Resumo do conto "Vida de uma vida"

    O conto acompanha Zé Gonçalves, um homem de 97 anos. Numa tarde tranquila, encontramo-lo a refletir sobre o passado. Apesar da idade avançada, conserva o olhar vivo e uma sensibilidade que evidencia a profundidade das suas experiências. A sua existência foi marcada pelo trabalho árduo, cultivando a terra e cuidando das vacas para garantir o sustento da família. Além disso, enfrentou momentos terríveis, como a morte de dois filhos durante o parto, o que deixou marcas profundas na sua alma, que ele carregou com resignação e força.
    Em determinada fase da sua vida, por ordem da junta de freguesia, começa a trabalhar na recuperação do caminho da ribeira, mas é interpelado e confrontado por Ti António Jarro, um homem com fome de conflito que ninguém compreende. A tensão entre os dois cresce, até que, numa disputa violenta, Zé Gonçalves mata o oponente em legítima defesa.
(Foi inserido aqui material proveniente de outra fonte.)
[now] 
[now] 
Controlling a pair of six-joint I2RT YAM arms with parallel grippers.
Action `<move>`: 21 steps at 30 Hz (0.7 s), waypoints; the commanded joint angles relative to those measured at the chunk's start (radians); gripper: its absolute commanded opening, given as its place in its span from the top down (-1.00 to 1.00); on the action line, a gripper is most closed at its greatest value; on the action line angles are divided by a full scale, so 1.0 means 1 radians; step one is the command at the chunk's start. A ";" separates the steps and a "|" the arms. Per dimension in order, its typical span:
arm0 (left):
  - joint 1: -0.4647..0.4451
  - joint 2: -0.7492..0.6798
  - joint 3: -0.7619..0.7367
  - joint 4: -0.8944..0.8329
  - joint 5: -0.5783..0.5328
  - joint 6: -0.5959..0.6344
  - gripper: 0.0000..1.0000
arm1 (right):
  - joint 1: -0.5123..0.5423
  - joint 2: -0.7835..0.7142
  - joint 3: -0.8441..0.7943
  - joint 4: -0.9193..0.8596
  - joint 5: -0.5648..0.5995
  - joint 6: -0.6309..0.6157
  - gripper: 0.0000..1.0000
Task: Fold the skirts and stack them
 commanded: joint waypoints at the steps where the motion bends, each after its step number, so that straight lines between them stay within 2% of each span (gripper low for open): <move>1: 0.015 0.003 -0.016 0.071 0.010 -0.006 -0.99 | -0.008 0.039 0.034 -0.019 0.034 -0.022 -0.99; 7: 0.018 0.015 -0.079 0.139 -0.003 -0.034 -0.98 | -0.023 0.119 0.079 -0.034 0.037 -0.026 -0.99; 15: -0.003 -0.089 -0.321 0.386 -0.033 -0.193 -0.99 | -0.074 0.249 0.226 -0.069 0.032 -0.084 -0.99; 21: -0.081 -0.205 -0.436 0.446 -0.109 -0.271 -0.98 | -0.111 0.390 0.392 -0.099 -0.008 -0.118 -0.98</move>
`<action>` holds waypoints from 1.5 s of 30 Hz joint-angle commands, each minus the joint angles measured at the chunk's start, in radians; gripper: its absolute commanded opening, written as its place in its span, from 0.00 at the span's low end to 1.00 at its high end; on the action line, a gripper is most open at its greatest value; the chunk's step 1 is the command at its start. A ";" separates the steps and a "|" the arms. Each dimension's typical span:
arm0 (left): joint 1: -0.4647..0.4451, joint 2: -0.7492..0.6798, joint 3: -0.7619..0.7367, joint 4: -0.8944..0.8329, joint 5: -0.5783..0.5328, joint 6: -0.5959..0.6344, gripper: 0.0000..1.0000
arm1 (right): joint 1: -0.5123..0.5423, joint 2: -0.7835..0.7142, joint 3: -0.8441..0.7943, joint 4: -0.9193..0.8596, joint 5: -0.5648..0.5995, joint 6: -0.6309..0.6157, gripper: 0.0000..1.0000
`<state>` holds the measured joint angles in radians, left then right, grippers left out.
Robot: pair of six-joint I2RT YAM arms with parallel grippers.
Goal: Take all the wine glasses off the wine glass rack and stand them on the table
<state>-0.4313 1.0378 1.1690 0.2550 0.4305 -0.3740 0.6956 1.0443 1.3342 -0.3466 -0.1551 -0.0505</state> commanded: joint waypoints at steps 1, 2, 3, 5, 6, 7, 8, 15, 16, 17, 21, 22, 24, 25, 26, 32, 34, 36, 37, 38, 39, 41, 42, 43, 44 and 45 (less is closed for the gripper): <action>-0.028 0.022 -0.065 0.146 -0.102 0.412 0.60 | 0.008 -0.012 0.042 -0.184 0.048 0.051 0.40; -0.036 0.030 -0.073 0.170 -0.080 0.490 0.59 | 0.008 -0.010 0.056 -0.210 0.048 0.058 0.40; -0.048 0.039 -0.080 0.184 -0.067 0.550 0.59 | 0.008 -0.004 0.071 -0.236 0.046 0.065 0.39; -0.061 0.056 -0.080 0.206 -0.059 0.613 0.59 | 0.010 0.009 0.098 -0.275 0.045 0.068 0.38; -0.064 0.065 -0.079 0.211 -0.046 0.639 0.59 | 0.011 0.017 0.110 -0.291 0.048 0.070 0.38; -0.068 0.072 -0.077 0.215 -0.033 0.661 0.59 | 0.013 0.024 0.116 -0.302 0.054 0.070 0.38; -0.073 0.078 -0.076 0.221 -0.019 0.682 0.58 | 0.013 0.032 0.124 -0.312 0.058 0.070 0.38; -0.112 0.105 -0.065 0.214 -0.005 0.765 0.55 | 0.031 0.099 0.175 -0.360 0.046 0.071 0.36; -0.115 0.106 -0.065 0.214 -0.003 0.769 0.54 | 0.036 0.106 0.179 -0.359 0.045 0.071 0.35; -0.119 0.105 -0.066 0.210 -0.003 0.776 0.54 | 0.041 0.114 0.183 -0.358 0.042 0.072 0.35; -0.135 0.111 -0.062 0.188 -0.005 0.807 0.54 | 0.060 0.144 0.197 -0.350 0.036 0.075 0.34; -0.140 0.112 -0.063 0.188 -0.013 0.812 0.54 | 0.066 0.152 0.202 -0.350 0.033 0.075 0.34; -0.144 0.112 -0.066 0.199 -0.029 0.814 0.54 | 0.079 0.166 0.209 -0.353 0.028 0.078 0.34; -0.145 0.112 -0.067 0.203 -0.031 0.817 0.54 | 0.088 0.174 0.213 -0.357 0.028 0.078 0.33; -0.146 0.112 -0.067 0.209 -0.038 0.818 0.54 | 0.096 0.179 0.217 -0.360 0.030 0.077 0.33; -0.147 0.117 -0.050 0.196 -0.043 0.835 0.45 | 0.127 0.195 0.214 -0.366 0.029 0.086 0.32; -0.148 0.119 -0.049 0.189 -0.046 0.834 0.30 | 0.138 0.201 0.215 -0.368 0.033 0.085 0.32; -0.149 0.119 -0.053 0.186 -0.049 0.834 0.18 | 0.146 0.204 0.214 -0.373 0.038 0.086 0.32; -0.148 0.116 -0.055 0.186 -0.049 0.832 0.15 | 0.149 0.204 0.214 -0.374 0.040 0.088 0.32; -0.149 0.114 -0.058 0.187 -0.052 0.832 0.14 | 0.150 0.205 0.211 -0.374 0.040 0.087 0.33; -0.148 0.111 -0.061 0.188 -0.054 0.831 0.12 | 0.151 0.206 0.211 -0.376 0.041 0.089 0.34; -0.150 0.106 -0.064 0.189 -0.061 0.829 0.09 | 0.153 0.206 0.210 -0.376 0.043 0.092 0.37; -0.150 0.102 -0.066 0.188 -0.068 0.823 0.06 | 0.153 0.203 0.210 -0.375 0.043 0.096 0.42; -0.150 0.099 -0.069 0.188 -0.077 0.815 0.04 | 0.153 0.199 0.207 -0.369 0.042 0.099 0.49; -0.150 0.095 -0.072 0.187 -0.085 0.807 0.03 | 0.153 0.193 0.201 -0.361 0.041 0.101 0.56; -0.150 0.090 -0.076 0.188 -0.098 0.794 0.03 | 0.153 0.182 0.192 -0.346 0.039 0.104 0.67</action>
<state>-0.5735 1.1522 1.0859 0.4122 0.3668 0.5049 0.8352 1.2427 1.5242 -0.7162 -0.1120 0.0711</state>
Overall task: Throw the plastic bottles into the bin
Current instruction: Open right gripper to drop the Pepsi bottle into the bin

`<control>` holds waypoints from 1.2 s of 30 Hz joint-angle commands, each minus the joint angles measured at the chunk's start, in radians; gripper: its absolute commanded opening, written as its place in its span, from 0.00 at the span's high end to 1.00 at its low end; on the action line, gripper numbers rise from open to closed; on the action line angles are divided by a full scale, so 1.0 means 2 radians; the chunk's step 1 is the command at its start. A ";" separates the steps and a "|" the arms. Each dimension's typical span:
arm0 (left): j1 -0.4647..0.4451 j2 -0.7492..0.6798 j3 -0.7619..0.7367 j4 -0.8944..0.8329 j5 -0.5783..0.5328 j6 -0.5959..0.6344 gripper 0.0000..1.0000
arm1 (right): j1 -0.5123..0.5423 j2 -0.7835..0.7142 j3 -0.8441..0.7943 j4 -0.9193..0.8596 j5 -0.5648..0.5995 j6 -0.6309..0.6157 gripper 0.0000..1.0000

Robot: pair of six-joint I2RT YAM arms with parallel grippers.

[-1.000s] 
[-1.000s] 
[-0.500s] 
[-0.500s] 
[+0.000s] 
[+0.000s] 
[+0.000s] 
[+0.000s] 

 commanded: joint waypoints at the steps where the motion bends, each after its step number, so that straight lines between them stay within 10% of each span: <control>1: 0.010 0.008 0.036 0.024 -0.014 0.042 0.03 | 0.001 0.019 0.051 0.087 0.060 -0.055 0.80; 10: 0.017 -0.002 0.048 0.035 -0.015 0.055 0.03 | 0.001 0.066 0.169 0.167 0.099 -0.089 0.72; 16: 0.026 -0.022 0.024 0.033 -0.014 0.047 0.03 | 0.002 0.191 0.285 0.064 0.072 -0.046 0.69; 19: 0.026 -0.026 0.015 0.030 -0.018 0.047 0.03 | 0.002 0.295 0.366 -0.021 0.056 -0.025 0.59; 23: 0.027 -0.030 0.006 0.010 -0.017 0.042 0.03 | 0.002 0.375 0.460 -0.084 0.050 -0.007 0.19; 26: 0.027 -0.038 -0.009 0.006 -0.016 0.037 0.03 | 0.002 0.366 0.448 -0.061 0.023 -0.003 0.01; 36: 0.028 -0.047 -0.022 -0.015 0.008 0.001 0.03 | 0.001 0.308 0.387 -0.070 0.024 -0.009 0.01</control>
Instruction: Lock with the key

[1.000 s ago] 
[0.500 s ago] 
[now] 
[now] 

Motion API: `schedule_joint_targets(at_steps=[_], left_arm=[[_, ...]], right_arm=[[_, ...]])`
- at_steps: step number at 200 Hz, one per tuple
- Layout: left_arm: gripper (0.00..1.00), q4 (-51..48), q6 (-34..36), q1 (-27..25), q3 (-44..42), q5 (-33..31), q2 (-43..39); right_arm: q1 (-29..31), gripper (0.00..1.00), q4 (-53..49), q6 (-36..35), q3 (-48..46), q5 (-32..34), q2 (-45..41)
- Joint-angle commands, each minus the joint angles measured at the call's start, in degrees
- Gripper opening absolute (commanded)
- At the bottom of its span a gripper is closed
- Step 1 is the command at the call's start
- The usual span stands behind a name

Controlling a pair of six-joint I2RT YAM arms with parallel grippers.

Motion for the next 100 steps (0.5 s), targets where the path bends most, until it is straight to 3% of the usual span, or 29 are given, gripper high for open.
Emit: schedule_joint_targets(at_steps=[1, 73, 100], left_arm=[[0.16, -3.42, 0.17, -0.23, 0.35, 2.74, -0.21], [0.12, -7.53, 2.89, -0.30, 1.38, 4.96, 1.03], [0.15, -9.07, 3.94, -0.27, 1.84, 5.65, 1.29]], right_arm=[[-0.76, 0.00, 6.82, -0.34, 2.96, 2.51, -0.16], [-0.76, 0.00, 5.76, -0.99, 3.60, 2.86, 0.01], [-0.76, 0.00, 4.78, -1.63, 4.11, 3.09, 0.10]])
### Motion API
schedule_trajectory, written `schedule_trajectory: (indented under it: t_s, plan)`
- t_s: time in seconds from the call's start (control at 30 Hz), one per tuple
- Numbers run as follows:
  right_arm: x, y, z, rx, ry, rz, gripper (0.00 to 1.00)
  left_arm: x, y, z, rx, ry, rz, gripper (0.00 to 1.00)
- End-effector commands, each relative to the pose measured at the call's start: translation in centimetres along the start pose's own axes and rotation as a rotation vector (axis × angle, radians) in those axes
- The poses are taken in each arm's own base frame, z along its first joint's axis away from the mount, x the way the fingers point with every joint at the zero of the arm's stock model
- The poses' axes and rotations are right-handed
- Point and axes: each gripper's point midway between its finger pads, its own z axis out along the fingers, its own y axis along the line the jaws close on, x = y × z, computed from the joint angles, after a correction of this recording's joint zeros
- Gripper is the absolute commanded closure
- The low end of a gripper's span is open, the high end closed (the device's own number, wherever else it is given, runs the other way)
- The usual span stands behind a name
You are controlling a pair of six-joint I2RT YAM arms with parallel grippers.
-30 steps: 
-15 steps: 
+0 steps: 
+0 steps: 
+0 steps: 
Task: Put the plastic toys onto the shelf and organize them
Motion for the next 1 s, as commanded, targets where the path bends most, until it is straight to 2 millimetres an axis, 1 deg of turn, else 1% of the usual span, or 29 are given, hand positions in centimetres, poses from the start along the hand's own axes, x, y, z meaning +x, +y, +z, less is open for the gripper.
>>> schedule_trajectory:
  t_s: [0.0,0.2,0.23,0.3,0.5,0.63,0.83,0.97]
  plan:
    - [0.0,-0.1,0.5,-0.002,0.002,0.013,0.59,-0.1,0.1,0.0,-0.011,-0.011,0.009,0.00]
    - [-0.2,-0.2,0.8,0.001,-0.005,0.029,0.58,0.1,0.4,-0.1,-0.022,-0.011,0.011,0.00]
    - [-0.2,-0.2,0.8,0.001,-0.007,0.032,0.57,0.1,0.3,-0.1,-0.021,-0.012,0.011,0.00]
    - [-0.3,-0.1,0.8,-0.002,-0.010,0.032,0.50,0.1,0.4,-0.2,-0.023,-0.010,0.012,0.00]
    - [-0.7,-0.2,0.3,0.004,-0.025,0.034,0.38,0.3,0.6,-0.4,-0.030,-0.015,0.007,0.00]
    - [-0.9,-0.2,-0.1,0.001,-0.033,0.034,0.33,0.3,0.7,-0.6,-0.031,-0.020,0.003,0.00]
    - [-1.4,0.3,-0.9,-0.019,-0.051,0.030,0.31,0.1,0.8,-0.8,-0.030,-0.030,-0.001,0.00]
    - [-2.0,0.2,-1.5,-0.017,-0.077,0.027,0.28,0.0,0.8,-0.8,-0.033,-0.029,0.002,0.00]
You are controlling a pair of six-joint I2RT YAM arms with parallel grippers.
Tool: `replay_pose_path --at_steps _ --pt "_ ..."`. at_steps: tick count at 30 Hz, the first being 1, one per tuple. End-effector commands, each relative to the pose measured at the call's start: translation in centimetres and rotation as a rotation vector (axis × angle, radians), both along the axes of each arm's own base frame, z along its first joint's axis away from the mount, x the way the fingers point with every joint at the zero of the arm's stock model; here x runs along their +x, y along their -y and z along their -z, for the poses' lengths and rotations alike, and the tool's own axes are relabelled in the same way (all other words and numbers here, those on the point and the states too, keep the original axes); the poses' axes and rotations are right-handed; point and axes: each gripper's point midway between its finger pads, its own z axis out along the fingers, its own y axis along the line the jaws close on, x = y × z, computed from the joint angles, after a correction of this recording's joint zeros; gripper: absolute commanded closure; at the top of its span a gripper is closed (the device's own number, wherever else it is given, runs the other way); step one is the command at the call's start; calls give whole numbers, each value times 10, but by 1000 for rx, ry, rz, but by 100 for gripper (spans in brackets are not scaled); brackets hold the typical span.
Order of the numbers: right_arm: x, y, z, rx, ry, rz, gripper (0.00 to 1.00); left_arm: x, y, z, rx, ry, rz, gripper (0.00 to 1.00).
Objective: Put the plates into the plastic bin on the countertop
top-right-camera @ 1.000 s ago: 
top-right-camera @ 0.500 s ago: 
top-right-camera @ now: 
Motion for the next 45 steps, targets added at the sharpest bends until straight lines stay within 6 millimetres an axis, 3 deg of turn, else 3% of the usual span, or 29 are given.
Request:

Ele é preso, mas acaba por ser absolvido cinco meses depois.

Resumo do conto "Do lado de lá do mar"

    O conto narra a experiência intensa e sensorial de um soldado português envolvido na guerra do Ultramar. A narrativa tem início com uma evocação poética do mar, das ondas e do cheiro a sal, sugerindo a travessia física e emocional.
    No momento de mais intensidade, o protagonista participa numa operação militar, atravessando um rio em silêncio antes de ser envolvido numa explosão de violência: tiros, fogo, correria, confusão, tudo um cenário de brutalidade.
    O texto finaliza com o herói ferido mortalmente, atingido no peito, evocando a imagem do "dormeur du val", uma referência a um poema de Rimbaud. Mesmo a caminho do último suspiro, há uma busca de beleza e transcendência, ao olhar para o céu e procurar a constelação da Ursa Maior. A narrativa termina com uma nota de ternura e aceitação: "Dorme, menino, dorme."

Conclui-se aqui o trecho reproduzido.